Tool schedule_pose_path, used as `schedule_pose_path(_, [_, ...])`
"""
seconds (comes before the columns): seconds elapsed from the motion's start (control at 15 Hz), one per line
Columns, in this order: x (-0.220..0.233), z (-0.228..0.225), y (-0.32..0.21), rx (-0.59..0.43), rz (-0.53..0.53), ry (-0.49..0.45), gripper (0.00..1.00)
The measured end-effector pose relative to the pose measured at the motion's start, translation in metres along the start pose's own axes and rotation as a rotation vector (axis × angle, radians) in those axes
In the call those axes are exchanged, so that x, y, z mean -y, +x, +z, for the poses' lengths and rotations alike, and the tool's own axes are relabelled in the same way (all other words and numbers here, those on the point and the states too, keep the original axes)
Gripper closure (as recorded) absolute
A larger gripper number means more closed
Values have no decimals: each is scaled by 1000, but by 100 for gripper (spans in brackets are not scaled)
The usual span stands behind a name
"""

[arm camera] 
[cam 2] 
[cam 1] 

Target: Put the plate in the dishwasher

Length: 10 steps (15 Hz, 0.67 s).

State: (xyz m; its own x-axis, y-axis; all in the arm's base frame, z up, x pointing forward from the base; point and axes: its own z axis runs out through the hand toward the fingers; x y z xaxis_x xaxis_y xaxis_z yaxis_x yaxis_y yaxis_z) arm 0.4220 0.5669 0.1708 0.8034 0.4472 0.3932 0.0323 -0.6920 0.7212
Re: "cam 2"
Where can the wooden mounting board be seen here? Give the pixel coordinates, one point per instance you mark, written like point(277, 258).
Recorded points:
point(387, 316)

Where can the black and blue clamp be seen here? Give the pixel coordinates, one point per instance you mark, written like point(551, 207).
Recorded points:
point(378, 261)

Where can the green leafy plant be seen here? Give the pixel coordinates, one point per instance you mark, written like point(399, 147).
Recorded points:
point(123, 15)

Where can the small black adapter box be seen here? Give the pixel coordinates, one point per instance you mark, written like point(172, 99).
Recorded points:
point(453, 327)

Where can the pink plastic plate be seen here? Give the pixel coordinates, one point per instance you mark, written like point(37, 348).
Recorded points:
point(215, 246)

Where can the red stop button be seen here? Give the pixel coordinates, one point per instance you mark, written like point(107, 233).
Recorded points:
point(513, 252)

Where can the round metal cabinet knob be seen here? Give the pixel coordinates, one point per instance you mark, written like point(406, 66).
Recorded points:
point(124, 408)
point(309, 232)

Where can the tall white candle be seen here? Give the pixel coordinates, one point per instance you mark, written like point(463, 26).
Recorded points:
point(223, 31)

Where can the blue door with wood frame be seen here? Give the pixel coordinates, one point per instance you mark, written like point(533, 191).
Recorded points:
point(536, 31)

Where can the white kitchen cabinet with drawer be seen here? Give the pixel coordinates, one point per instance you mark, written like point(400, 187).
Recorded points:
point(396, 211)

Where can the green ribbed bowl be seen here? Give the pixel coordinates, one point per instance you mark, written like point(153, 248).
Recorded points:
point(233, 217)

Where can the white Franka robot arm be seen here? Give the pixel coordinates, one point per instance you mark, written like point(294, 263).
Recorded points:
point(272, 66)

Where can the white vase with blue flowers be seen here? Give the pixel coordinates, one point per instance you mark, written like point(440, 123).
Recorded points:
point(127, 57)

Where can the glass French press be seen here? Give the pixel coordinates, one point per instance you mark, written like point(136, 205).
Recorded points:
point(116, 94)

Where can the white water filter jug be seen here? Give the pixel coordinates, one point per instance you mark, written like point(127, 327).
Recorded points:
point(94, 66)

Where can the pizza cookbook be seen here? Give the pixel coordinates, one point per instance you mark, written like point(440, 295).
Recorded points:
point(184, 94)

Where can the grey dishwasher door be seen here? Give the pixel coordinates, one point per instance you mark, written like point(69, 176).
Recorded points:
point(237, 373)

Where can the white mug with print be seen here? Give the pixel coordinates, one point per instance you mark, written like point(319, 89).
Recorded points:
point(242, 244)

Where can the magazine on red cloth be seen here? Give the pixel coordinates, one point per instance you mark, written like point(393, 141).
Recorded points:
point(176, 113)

Task instructions - Please show every line of the records that holds the word "cabinet".

Answer -
Where can the round metal cabinet knob be seen here? Give the pixel coordinates, one point per instance you mark, written like point(406, 66).
Where can the white kitchen cabinet with drawer be seen here? Give the pixel coordinates, one point per instance you mark, written like point(400, 187).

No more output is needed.